Another of Obama’s alleged economic advisors, Gene Sperling, doubled down on this minimum wage idiocy today, arguing that, like with ObamaCare, a higher minimum wage is a fantastic idea because it will allow will “allow” some Americans to work less.  He’s right. According to the CBO, at least 500,000 will be working less. Indeed they won’t be working at all. But it won’t be their choice. We’re in good hands, folks.

Update: Here are a couple excerpts from an excellent Pittsburgh Tribune-Review editorial on the above topic:

Obamanomics is a particularly pungent “progressive” economic philosophy whose devotees fervently believe that government can command the economy, much as a wizard magically makes all well in a Saturday morning cartoon. Not only are the immutable laws of economics not applicable, they are openly derided…

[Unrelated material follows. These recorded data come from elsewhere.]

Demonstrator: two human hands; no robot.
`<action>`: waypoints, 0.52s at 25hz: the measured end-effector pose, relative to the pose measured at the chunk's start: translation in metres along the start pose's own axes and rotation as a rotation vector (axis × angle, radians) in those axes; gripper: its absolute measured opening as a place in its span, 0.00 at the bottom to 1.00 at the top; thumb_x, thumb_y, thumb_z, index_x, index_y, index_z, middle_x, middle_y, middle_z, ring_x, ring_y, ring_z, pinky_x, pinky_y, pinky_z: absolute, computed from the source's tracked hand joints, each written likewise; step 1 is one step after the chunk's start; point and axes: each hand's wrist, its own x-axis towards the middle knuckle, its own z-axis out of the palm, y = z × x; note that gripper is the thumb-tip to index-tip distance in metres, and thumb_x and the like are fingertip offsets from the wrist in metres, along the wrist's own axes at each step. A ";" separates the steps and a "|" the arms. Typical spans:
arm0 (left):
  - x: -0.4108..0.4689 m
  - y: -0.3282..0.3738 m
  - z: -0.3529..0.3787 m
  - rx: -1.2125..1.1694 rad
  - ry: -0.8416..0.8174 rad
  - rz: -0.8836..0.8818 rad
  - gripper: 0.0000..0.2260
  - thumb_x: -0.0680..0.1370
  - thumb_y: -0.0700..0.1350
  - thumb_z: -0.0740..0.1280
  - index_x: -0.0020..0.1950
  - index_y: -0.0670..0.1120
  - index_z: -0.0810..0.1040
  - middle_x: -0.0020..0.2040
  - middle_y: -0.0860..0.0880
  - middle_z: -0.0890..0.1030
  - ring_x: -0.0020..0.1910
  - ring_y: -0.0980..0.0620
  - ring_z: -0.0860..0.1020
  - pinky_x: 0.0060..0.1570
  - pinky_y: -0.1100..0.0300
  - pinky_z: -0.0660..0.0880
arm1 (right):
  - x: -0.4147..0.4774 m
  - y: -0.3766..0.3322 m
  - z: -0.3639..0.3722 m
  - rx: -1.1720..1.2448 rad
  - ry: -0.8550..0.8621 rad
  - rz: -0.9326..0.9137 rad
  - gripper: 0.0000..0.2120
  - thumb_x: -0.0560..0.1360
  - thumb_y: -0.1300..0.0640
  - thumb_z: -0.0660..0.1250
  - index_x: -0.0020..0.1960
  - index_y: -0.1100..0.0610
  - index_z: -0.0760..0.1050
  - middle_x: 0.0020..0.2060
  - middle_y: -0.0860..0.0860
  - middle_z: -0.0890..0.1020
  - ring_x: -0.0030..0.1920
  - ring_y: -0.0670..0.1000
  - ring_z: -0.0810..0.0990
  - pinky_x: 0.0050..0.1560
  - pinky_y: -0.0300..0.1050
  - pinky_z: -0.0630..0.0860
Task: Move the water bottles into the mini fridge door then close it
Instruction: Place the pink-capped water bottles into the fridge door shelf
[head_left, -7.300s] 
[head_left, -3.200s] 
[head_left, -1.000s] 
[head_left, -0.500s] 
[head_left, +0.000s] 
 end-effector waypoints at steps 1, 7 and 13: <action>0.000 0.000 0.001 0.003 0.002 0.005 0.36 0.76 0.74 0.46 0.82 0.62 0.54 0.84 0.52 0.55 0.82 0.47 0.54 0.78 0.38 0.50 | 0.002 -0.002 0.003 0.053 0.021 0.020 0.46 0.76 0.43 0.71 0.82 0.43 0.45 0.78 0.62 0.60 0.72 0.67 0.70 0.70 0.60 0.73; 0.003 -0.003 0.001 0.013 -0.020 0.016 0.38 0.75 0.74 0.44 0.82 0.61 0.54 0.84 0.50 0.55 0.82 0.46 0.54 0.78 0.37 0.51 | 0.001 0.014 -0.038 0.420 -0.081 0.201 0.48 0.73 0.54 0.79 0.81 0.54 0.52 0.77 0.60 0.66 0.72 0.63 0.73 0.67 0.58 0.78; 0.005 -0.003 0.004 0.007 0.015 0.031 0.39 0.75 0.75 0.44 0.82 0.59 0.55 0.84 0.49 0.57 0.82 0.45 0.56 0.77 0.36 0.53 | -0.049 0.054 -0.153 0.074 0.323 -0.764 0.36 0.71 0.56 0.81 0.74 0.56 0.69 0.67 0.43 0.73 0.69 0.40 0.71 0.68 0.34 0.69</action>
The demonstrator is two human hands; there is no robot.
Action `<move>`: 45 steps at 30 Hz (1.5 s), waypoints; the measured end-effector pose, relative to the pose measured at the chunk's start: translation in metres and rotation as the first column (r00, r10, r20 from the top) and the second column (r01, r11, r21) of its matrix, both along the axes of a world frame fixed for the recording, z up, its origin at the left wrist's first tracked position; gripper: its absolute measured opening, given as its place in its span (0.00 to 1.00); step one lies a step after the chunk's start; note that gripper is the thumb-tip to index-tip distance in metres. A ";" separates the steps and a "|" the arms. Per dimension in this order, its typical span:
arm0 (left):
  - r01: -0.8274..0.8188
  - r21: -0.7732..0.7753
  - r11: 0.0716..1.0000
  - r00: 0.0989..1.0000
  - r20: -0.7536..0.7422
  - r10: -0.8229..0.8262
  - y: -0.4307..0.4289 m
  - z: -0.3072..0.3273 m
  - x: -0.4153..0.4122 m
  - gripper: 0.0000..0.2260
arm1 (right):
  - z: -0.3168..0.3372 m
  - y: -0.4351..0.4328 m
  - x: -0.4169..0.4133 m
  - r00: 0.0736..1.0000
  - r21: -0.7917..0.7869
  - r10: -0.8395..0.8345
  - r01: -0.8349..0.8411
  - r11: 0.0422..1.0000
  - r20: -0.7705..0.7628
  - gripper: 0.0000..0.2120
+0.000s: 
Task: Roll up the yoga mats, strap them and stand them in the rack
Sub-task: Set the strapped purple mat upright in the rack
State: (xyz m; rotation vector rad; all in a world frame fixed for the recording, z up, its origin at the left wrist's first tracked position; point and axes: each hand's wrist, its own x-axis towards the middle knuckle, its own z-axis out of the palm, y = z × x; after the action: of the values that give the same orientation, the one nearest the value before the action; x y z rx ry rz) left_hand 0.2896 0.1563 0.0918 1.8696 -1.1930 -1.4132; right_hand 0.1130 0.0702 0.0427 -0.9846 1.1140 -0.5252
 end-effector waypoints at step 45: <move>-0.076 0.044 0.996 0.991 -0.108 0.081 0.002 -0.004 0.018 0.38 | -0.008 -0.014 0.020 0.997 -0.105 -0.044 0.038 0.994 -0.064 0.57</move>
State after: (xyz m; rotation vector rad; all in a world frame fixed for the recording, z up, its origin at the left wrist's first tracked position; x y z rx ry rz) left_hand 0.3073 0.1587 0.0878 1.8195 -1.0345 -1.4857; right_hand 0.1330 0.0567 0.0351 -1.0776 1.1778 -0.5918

On Tuesday, the Congressional Budget Office (CBO) stated the obvious: The Obama administration’s proposal to raise the federal minimum wage by 40 percent — from $7.25 an hour to $10.10 — would lead to the elimination of 500,000 jobs and leave up to 1 million people unemployed.

The chief mouthpiece for Obamanomics, Jason Furman, chairman of the White House Council of Economic Advisers, was quick to tut-tut it all with his wacky wizard’s wand, citing a mythical “consensus view of economists” in a “bulk of academic studies.” Others impugned the credibility of the CBO, never mind that this supposedly nonpartisan office often leans to the left.

The bottom line, concludes Michael Saltsman, research director of the Employment Policies Institute: The truly impoverished will not enjoy a large share of any higher earnings but they will bear the brunt of increased unemployment.